WORLD CITIES AS GLOBAL SERVICE CENTRES

Conceptualization

In GaWC research world cities are treated as global service centres, locales where advanced producer services are concentrated for servicing their global corporate clients. From this starting point, the world city network is formally specified as an inter-locking network. Full details of the specification are given in Taylor (2001), here we summarise the argument to provide the rationale for data collection and measurement of connectivity.

An inter-locking network has three levels: a network level, in this case cities connected in a world economy, a nodal level, the cities, and a sub-nodal level, which are the firms providing the advanced producer services. It is at the latter level that world city network formation takes place. Through their attempts to provide a seamless service to their clients across the world, financial and business service firms have created global networks of offices in cities around the world. Each office network represents a firm's global strategy for dispensing its services, it is an outcome of location decision making at the scale of the world-economy. The world city network is therefore defined as the aggregate of the many service firms pursuing a global location strategy. In this way it is global service firms that 'inter-lock' world cities into a network of global service centres: they are the prime producers of the contemporary world city network.

This model can be formally represented by a matrix Vij defined by n cities x m firms where vij is the 'service value' of city i to firm j. Service value is the importance of a city to a firm's office network which depends upon the size and functions of an office or offices in a city. Thus every column denotes a firm's global strategy and every row describes each city's mix of services. This allows for two types of study: a focus upon the columns will inform our knowledge of firms; a focus on the rows will inform our knowledge of cities. Here our analysis concentrates on the latter, understanding the configuration of cities within the data.

Connectivity

The advantage of a precise specification of the world city network is that techniques of network analysis can be used. Using elementary network analysis, the most basic measure of a city is its connectivity in relation to all other cities in the matrix. Drawing on Taylor (2001), for an interlocking network this is defined as follows:

In matrix Vij, the basic relational element for each pair of cities is rab,j = vaj . vbj

where rab,j is the elemental interlock link between two cities a and b in terms of firm j defined in terms of v, a service value of a firm in a city. These links can be aggregated to produce an inter-city interlock link

rab = ∑ rab,j

Each city has such an interlock link with every other city. Aggregating all the inter-lock links of a city produces the global network connectivity (G) of the city

Ga = ∑ rai

for city a across all i cities in matrix V (a ≠ i).

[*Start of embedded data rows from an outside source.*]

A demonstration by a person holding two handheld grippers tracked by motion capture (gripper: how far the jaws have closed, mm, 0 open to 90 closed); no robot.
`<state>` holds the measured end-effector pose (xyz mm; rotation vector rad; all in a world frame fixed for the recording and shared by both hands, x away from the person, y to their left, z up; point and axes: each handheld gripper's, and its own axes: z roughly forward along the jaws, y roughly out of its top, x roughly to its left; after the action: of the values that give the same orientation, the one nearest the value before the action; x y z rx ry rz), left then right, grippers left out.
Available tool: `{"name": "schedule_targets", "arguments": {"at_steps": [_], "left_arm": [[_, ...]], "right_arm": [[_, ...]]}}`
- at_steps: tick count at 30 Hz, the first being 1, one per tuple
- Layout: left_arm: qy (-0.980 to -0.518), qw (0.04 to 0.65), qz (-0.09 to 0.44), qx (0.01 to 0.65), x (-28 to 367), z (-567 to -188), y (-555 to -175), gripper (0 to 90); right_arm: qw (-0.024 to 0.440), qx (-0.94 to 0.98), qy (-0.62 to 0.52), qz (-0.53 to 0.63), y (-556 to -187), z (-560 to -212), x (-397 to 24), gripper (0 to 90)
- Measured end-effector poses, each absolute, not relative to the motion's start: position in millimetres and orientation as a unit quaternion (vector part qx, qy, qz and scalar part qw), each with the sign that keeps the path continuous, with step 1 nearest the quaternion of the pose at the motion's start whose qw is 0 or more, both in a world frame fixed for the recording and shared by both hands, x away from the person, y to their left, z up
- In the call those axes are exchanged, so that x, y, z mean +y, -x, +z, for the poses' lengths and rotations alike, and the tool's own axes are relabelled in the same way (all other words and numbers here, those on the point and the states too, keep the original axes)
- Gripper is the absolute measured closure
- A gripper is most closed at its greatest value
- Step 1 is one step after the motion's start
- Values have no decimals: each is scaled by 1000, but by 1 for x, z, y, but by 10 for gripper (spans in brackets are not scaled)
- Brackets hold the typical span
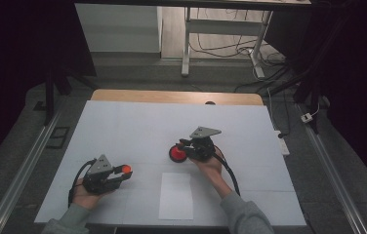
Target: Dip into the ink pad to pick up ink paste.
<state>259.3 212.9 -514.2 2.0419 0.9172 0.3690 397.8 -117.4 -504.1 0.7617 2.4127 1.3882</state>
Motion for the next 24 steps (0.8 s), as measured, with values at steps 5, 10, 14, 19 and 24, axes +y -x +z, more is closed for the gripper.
{"name": "schedule_targets", "arguments": {"at_steps": [5, 10, 14, 19, 24], "left_arm": [[-816, 422, 146, 366, 213, -514, -259, 649], [-816, 423, 147, 366, 213, -514, -259, 649], [-816, 423, 147, 366, 213, -514, -259, 649], [-815, 424, 146, 366, 213, -514, -259, 648], [-816, 423, 146, 366, 213, -514, -259, 648]], "right_arm": [[128, 830, -264, 474, -400, -506, -116, 726], [131, 836, -263, 464, -401, -510, -113, 726], [127, 840, -262, 457, -401, -512, -112, 726], [127, 841, -260, 457, -401, -512, -111, 726], [130, 851, -260, 438, -401, -516, -110, 727]]}}
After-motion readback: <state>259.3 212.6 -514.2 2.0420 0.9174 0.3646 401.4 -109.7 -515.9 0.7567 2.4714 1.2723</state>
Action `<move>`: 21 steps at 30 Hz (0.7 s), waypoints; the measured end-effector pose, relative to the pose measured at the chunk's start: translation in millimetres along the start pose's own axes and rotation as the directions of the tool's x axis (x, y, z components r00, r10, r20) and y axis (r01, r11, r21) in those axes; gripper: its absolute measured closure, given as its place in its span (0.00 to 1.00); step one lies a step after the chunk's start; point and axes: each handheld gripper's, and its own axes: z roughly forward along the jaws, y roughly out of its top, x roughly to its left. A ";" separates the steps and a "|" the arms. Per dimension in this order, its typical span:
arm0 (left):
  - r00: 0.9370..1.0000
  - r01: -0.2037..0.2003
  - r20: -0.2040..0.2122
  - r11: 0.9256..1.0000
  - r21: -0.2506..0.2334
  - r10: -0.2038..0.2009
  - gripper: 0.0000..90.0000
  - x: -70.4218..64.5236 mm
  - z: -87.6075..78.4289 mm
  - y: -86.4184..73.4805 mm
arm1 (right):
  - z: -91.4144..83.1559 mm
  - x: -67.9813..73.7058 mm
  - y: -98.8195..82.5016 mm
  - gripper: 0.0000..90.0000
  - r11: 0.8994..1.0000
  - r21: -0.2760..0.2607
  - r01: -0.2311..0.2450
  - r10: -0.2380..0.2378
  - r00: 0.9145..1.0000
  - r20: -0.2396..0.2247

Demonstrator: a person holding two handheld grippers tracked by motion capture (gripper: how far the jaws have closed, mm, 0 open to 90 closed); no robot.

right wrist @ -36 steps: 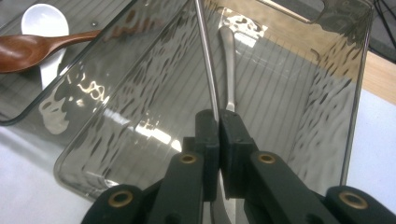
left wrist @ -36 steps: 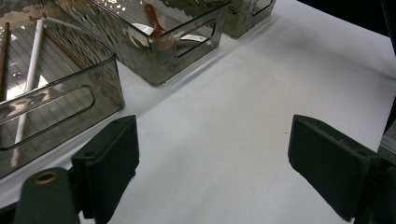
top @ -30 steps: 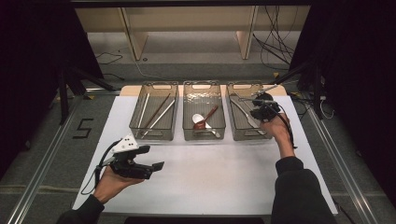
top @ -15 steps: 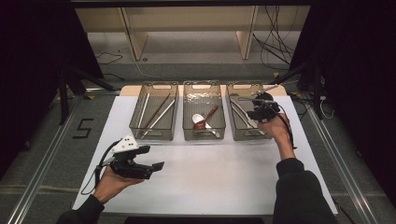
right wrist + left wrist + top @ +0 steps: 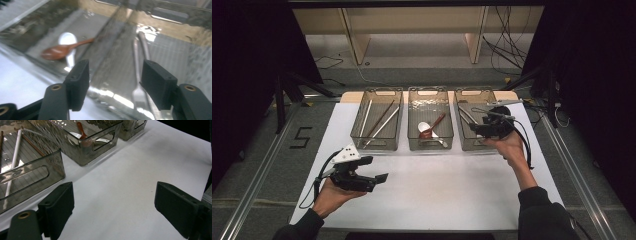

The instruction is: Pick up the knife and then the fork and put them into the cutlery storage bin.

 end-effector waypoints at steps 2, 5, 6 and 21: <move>1.000 0.000 0.001 1.000 -0.001 0.000 0.17 0.1 0.1 0.0 | -4.8 6.8 -3.9 0.41 1.000 -0.015 0.008 -0.008 1.000 -0.011; 1.000 0.002 -0.001 1.000 0.000 -0.002 0.17 0.2 0.2 -0.1 | -12.5 16.8 -9.9 0.38 0.999 -0.048 0.005 -0.007 0.999 -0.044; 1.000 0.001 0.000 1.000 -0.002 -0.001 0.17 0.1 -0.1 0.0 | -14.8 19.7 -11.5 0.37 0.999 -0.054 0.008 -0.011 0.998 -0.055; 1.000 0.002 0.002 1.000 0.008 -0.002 0.17 1.8 3.6 -0.1 | -38.5 52.9 -39.4 0.32 0.993 -0.115 0.016 -0.034 0.988 -0.153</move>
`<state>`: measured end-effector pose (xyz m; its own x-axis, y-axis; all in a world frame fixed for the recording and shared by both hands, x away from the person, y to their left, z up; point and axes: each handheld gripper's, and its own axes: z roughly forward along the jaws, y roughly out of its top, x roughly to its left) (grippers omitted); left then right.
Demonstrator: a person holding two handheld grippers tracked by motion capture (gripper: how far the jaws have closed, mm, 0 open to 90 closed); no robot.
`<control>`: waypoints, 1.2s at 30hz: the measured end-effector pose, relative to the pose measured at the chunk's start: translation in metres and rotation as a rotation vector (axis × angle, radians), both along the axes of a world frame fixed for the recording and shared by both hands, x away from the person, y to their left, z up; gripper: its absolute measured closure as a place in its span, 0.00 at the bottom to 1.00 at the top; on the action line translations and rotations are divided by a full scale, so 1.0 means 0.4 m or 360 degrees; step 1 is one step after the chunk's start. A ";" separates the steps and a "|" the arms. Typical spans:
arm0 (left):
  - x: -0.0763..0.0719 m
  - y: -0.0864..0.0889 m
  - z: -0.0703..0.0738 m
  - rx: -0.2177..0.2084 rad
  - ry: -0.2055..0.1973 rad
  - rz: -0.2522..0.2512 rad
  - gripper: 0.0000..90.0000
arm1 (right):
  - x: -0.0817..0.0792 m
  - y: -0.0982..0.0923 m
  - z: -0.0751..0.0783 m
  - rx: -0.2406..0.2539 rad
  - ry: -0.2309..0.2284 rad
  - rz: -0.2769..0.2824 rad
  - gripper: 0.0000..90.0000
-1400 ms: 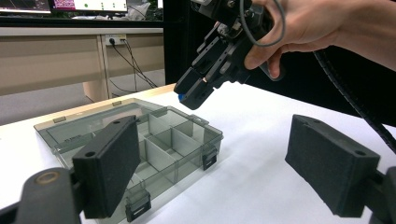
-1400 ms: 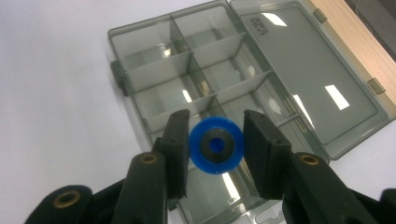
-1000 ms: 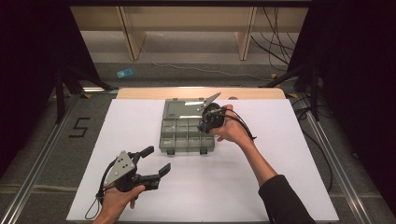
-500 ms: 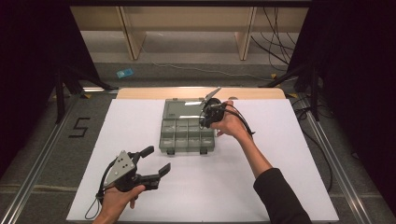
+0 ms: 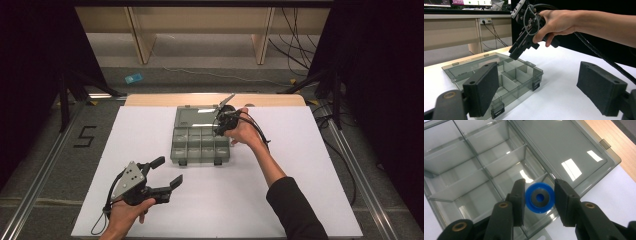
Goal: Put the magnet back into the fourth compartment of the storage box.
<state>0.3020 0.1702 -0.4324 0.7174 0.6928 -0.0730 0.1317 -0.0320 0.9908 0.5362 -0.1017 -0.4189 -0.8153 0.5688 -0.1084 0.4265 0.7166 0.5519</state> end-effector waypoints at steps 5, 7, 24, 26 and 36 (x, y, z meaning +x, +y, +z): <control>0.001 0.000 0.000 0.0005 -0.0001 -0.0005 0.19 | 0.007 0.004 -0.013 -0.0025 0.0015 0.0008 0.70; 0.000 0.000 0.000 0.0005 -0.0001 -0.0006 0.19 | 0.009 0.003 -0.018 -0.0033 0.0030 -0.0009 0.70; 0.000 -0.001 -0.001 0.0000 0.0006 -0.0003 0.19 | 0.022 0.000 -0.032 -0.0018 0.0027 -0.0055 0.57; 0.000 -0.001 0.000 0.0005 -0.0001 -0.0006 0.19 | 0.020 -0.001 -0.029 -0.0013 0.0028 -0.0066 0.53; 0.000 -0.001 -0.001 0.0001 0.0004 -0.0001 0.19 | 0.000 0.001 -0.009 0.0017 -0.0013 -0.0088 0.41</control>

The limiting case is a city that shares no firms with any other city so that all of its elemental links are 0 and it has zero connectivity. In practice with large data sets the global network connectivities can be quite large numbers. To make them manageable in our use below, we express city connectivities as proportions of the largest computed connectivity in the data thus creating a scale from 0 to 1. These scores will be used below to indicate hierarchical tendencies within our analysis.

METHODOLOGY

Data Collection

Precise specification guides our data collection: data are required on the city office networks of global service firms. This exercise in data collection is described in detail in Taylor et al. (2002a) and will be summarised here as it is the input to our subsequent analyses.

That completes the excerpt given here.